The preferred stock units called “APE”, which trade at a significant discount to common shares, jumped 15% to $2.05.

Under the settlement, AMC will provide stock worth an estimated $129 million to common shareholders to settle potential legal claims related to a stock conversion plan.

The approval comes just three weeks after the judge rejected a prior version of the settlement.

The ruling allows AMC to follow through with a plan, announced in March, to convert preferred share units into common stock, a one-for-ten reverse share split and potentially sell more shares to help pay down some of its $5.1 billion debt.

The reverse stock split is expected to take effect on Aug. 24, AMC said on Monday, with “APE” ceasing to trade from Aug. 25, while its Class A common stock is expected to increase to 550 million from about 524 million.

“The concern for common stockholders is that they are getting diluted to oblivion by the preferred for starters and that they will be diluted more after additional capital raises – if successful,” said Thomas Hayes, managing member of Great Hill Capital LLC in New York.

Wedbush analysts said they expect AMC and APE shares to converge around $3 per share before the conversion.

CEO Adam Aron called the ruling a “significant milestone” on X, formerly known as Twitter.

AMC, which was at the heart of the meme stock mania in 2021, launched preferred “APE” units as a special dividend last year in a nod to retail investors who call themselves “apes” on social media such as Reddit and Twitter.

Aron said the company has raised $418 million in cash through the sale of “APE” units over the past 12 months.

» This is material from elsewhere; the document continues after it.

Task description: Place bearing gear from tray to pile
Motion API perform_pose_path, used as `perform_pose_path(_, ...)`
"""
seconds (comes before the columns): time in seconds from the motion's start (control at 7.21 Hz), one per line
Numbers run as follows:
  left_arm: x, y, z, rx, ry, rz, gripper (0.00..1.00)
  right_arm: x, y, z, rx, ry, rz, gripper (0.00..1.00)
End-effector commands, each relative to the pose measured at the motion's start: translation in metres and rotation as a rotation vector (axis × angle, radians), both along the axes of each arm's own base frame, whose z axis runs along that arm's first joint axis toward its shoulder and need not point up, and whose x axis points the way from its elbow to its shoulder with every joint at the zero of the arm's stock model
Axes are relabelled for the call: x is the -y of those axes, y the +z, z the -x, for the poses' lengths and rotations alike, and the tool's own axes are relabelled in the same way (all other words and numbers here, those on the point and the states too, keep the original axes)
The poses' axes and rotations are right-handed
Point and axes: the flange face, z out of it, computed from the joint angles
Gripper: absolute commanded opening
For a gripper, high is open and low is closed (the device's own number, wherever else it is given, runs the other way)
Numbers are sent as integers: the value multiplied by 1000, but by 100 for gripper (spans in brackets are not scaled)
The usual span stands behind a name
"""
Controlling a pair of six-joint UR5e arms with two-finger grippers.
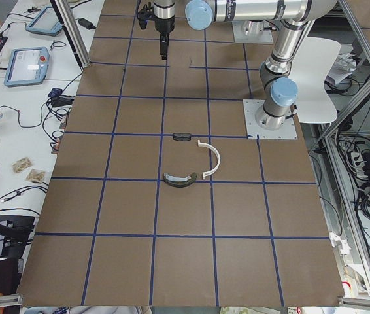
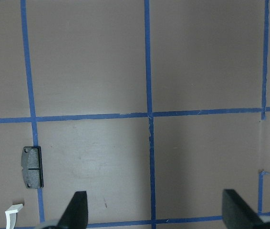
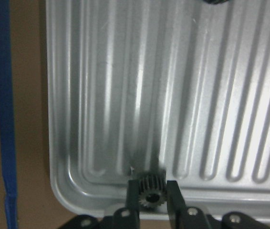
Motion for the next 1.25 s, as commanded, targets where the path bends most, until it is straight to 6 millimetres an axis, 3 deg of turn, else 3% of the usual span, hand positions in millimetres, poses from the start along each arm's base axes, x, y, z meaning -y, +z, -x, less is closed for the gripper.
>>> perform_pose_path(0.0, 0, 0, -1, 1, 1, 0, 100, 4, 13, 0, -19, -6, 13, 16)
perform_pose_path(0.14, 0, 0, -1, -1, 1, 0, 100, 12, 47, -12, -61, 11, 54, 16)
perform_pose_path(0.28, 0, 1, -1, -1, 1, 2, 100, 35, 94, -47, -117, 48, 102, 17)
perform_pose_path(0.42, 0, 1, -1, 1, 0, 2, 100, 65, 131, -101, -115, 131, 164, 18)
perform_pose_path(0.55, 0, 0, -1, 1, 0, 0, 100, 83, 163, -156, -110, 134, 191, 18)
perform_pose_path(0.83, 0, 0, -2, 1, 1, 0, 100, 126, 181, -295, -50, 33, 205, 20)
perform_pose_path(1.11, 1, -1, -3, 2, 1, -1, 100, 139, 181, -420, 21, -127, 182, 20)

AMC was sued earlier this year by some investors who alleged the company was attempting to circumvent the will of common stock holders who opposed the company diluting their holdings.

The world’s largest movie theater chain last week reported a surprise quarterly profit as movie theaters saw a gradual revival following an uneven recovery from pandemic lows.

“This gives AMC an opportunity to fund longer term growth, despite the short term hit to stock,” said JJ Kinahan, chief executive officer of IG North America.